« On est dans la glu depuis quelque temps », résume Loïc Guines, président de l’Agence bio le 21 septembre 2023, au salon Tech & Bio à Bourg-lès-Valence (Drôme). Inflation, baisse du pouvoir d’achat et de la consommation… Si les temps sont durs pour les produits alimentaires, le bio souffre particulièrement du resserrement des dépenses. « La consommation à domicile représente 92 % du marché bio. Les risques ne sont pas assez diversifiés », explique Laure Verdeau, directrice de l’Agence bio.

En fruits et légumes bio frais, les difficultés sont structurelles et conjoncturelles. « La descente en gamme et les arbitrages de consommation ont entraîné en 2022 un recul de 12 % sur un an des achats en volume, estime Paulin Matchon, d’Interfel. De plus, pour un certain nombre de produits, on est à un stade où le potentiel de production surpasse celui de la consommation, ce qui déséquilibre l’équation offre/demande. »

Abattages en baisse

La baisse de consommation et la « viande bashing » sont un problème dans les filières bovines et ovines, explique Thierry Saint-Saens, directeur de la Sicaba, abattoir agréé pour l’abattage des viandes sous signe officiel de qualité. En France, les abattages ont diminué de 10 %. « Pourtant, on ne manque pas de viande pour nourrir les consommateurs. On a fait le jeu de la concurrence internationale », déplore-t-il. En lait bio, les conversions de nouveaux éleveurs bio se tarissent, et les cessations devraient entraîner une baisse de la production. « On observe un ralentissement de la baisse du prix payé aux producteurs, relève Samuel Bulot, du Cniel, l'interprofession laitière. On a envie d’y croire. »

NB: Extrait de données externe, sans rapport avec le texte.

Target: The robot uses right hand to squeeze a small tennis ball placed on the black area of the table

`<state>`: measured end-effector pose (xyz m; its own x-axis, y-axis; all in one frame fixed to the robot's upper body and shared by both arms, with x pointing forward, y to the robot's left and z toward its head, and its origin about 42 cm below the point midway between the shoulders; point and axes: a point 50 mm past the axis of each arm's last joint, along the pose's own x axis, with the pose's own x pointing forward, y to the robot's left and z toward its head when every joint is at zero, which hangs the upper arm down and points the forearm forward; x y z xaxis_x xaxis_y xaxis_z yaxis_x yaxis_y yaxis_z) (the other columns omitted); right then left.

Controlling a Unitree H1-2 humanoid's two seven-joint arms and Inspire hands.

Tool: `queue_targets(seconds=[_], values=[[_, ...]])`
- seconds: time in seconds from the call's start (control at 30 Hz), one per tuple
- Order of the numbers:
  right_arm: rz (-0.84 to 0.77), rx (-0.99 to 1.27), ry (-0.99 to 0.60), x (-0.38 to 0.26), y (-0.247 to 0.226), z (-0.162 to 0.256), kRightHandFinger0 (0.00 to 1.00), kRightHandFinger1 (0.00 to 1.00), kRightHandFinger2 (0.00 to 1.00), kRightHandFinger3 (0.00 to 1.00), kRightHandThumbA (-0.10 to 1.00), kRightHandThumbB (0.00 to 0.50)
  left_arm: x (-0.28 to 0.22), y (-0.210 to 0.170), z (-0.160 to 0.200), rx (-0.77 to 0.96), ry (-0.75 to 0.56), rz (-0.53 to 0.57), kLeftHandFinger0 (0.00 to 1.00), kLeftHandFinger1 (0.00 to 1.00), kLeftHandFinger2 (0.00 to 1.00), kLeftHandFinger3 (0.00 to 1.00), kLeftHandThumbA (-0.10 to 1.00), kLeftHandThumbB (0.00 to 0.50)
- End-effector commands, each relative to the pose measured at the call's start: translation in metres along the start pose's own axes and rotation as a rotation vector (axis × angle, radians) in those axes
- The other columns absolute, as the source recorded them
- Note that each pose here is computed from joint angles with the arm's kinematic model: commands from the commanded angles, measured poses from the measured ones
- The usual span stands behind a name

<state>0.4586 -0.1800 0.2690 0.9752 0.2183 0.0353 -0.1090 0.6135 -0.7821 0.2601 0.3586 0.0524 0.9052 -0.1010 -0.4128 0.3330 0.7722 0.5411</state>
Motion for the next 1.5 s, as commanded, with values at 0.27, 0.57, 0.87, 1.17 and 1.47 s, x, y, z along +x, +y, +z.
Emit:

Animal et végétal interconnectés

La filière avicole bio connaît, quant à elle, une superposition de crises, dont l’influenza aviaire. « La disponibilité dans les rayons bio en a pâti. Des acheteurs ont revu leur manière de distribuer les produits volailles en divisant le risque géographiquement, ce qui a mené à des perturbations de contractualisation », explique Jérôme Caillé, producteur de volailles bio dans les Deux-Sèvres. Le conflit en Ukraine a par ailleurs fait exploser le prix des matières premières, alors que l’alimentation représente 70 % des coûts de production. Jérôme Caillet note aussi un changement des modes de consommation, avec un délaissement des produits volailles et œufs. « Si on ne connecte pas l’offre et la demande de manière cohérente, on n’est pas près de sortir de la crise », souligne-t-il.

« Quand l’animal va mal, le végétal va mal », renchérit Emmanuel Leveugle, vice-président de la commission bio d’Intercéréales-Terres Univia. Les difficultés des fabricants d’aliments du bétail se traduisent par un manque de débouchés en grandes cultures, alors que le million de graines collectées a été atteint en 2021-22 et 2022-23. Pour écouler la production, de nouvelles voies sont en cours de construction. « Les bonnes qualités des blés bio français ont permis des échanges intracommunautaires. Nous avons vendu près de 10 % aux pays nordiques », indique Emmanuel Leveugle.